Sunday, 9 May 2010

End of Passion

I feel my heart fill of peace and patince, when i have woken up today. I realized that, I didnot trust you from last 2 weeks. Coz you never talk to me, actively. i always ask, when you give me back something? And i suddenly know that, i have nothing you want. I am not interesting to you anymore. That's why i keep on finding you, contact you. Try to recover the missing things - your care.

Although i sent sms to you as normal. But the motivation is different. Before, i really care about you, i like to give you security by knowing that i am always thinking of you. But the last 2 weeks, i send sms to you is mostly for my needs. I need you.

The point is, 'i need you' does not equal to 'you need me'. Don't get me wrong, it is my problem. I need you just too much, much more than normal, much more then a friend. Much more then a girl friend. Coz i don't trust you. You are such unpredictable, you change so fast. Without trust, what is a relationship?

Even i call you, you always said you are busy with study. Cannot talk even few minutes? May be, because i also like that, when i really drill on something, don't like people to brother. Just no heart to spare.

Anyway, i still miss you. But all my hope, my pateience are gone. Obviously, you don't like me anymore.

I already didnot expect you to pick me up in the airport. I don't understand. You don't know wheater you are free or not on next tue? May be you are telling me, you are waiting something more excited then seeing me, you are just tired of me, so much.

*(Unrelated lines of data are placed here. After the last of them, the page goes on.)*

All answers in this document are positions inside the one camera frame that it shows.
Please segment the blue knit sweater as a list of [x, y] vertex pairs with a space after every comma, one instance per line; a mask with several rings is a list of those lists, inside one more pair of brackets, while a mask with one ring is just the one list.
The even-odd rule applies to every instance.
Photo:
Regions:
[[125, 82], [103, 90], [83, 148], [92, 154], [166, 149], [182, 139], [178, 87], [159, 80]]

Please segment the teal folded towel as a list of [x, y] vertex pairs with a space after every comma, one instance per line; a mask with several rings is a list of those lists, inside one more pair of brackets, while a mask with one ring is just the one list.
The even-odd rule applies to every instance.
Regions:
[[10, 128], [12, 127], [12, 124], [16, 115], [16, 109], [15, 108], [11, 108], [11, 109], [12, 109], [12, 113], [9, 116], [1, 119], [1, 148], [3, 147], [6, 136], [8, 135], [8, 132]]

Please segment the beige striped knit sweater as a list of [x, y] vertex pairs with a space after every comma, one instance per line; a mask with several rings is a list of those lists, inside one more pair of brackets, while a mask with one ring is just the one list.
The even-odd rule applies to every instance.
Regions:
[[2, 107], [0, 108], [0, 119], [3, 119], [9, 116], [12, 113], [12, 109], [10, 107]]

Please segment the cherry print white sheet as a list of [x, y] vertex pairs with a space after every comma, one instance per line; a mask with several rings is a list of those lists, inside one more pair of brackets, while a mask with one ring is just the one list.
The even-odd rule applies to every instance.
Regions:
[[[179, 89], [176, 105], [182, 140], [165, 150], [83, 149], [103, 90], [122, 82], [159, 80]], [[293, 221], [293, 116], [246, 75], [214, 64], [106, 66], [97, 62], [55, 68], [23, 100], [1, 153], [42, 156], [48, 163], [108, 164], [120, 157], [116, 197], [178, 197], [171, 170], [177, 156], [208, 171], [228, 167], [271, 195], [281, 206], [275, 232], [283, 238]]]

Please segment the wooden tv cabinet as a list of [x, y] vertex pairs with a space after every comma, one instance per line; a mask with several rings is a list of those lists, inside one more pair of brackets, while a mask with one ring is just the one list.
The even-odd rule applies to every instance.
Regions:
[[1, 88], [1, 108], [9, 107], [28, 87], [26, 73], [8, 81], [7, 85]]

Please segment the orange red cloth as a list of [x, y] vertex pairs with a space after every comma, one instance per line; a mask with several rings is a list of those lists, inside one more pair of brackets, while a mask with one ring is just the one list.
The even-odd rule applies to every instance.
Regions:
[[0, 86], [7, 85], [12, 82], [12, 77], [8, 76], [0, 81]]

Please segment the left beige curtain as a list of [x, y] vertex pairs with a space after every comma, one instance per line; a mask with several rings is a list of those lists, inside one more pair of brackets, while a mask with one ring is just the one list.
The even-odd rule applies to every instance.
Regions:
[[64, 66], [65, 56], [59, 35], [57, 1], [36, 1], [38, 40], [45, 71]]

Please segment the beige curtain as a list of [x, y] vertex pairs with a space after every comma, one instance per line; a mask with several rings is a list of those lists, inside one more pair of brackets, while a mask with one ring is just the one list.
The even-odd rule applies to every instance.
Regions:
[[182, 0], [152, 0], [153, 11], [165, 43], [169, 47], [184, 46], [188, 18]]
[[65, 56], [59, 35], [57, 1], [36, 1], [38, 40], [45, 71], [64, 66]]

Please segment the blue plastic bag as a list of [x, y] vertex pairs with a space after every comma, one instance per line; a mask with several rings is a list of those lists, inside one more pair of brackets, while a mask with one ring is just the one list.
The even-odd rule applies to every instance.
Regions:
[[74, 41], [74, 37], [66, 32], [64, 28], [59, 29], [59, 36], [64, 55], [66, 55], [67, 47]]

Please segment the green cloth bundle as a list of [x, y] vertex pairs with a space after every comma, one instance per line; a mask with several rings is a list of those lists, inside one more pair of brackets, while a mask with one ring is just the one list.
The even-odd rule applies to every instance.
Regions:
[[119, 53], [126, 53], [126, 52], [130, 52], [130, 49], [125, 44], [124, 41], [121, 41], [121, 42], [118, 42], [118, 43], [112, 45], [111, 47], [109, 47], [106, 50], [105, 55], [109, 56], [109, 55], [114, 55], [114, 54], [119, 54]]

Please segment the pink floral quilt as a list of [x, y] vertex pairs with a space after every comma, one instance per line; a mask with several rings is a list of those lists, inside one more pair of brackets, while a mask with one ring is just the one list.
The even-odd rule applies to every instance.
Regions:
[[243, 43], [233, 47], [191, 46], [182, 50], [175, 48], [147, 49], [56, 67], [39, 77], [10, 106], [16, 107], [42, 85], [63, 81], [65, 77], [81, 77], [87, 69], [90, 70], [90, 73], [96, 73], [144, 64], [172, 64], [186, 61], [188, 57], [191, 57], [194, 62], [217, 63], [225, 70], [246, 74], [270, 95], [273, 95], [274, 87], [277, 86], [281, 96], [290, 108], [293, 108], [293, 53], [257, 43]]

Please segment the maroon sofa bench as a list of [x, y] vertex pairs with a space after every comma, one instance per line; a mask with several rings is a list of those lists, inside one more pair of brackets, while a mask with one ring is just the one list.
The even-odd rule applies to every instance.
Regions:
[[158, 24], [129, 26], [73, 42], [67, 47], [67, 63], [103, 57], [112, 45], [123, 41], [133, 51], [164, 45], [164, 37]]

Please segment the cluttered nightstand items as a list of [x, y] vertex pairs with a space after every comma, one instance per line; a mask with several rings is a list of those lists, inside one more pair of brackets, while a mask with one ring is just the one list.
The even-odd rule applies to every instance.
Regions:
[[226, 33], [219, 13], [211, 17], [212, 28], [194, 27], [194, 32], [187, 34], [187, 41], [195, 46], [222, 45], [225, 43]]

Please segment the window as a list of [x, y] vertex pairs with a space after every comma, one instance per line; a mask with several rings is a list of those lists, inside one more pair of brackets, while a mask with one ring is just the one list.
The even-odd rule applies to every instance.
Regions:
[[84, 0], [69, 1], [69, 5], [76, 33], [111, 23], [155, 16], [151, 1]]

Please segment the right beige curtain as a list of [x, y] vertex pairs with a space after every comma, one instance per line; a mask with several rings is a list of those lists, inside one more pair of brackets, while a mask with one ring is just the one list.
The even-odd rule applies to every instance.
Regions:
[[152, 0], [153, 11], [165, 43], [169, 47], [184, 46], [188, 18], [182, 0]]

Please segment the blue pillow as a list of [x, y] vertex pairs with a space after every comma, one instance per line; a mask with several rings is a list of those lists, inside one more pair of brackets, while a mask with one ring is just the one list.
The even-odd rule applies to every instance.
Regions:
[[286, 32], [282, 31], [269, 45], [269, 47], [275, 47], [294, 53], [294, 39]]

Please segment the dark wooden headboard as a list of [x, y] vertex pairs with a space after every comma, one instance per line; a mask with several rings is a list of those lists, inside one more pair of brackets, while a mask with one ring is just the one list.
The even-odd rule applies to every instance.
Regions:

May be we should end everything silently. Little by little.

Tuesday, 4 May 2010

Give up

when i give up to call her, i feel much better.

there is a hope when you are hopeless.

may be i give her up will make me moving on.

she is just too .... un-connectible.

if i cannot find her, or the communication is only 1 way, there is nothing i can do.

when i cannot make it better, the best way is give-up and move to other things.